## WORK INSTRUCTIONS
Pull every line containing "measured" out of the material below.

## INPUT DATA

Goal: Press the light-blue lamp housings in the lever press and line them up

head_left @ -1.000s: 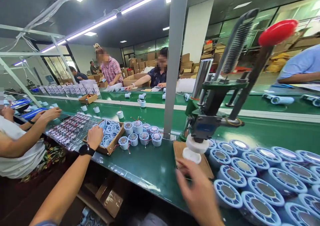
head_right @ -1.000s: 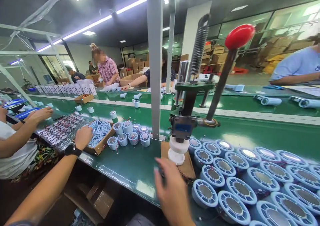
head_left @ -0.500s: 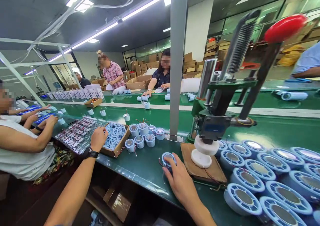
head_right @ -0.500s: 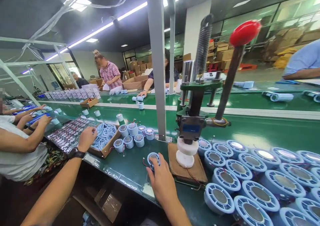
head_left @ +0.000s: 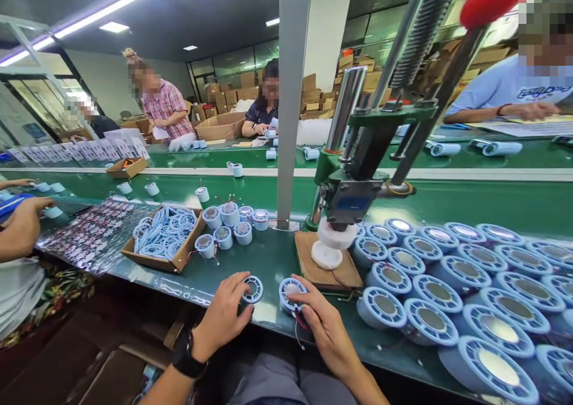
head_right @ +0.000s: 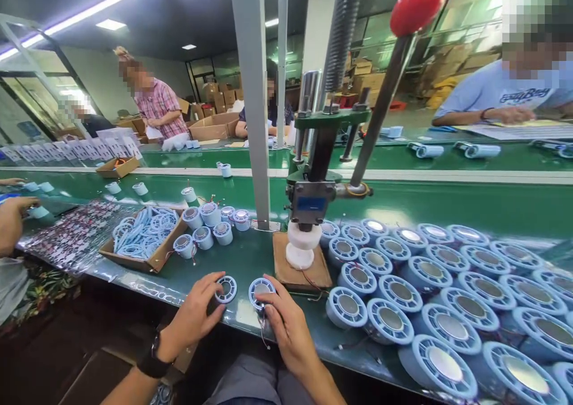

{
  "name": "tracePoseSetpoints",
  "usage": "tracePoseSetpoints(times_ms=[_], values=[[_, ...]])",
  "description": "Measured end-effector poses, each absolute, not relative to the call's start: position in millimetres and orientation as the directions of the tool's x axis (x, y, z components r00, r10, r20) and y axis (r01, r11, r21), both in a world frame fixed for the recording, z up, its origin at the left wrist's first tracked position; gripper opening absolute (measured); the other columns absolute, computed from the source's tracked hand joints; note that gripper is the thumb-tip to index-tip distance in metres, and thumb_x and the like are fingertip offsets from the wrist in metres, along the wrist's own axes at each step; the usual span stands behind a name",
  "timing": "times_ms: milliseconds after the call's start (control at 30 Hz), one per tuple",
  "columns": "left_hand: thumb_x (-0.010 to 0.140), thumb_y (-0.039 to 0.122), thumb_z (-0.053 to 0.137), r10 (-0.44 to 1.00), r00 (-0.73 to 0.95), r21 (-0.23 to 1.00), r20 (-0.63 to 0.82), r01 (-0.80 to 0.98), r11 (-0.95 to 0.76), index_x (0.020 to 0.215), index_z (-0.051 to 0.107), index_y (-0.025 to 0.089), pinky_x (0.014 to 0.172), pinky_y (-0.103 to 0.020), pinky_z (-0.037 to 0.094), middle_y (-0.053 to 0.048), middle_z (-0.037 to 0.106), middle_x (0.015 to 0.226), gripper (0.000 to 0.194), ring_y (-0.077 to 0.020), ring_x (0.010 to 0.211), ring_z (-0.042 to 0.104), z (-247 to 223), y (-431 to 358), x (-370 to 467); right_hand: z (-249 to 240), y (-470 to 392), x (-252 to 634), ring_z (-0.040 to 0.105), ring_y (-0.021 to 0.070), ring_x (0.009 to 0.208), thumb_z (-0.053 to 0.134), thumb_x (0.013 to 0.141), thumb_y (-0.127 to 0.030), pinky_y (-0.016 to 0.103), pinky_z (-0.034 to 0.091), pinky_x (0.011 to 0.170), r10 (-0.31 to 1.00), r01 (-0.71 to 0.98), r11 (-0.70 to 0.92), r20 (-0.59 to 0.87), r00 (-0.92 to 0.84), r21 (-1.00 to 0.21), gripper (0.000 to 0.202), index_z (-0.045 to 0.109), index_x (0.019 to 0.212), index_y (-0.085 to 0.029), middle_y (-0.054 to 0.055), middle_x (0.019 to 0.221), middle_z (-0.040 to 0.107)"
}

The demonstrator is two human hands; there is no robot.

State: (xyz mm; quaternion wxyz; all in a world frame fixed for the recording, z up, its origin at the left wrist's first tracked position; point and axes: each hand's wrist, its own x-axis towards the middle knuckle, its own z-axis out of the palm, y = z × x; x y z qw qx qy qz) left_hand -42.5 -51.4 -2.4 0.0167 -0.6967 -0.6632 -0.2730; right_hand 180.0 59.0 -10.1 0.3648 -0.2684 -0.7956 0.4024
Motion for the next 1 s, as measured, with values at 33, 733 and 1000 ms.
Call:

## REPLY TO THE EXERCISE
  "description": "Measured end-effector poses, each absolute, not relative to the call's start: position in millimetres and orientation as the directions of the tool's x axis (x, y, z components r00, r10, r20) and y axis (r01, r11, r21), both in a world frame fixed for the recording, z up, its origin at the left wrist's first tracked position; gripper opening absolute (measured); the other columns absolute, computed from the source's tracked hand joints; note that gripper is the thumb-tip to index-tip distance in metres, and thumb_x and the like are fingertip offsets from the wrist in metres, along the wrist's own axes at each step; the usual span stands behind a name",
Motion for the next 1 s, as measured, with values at 33, 733 and 1000 ms.

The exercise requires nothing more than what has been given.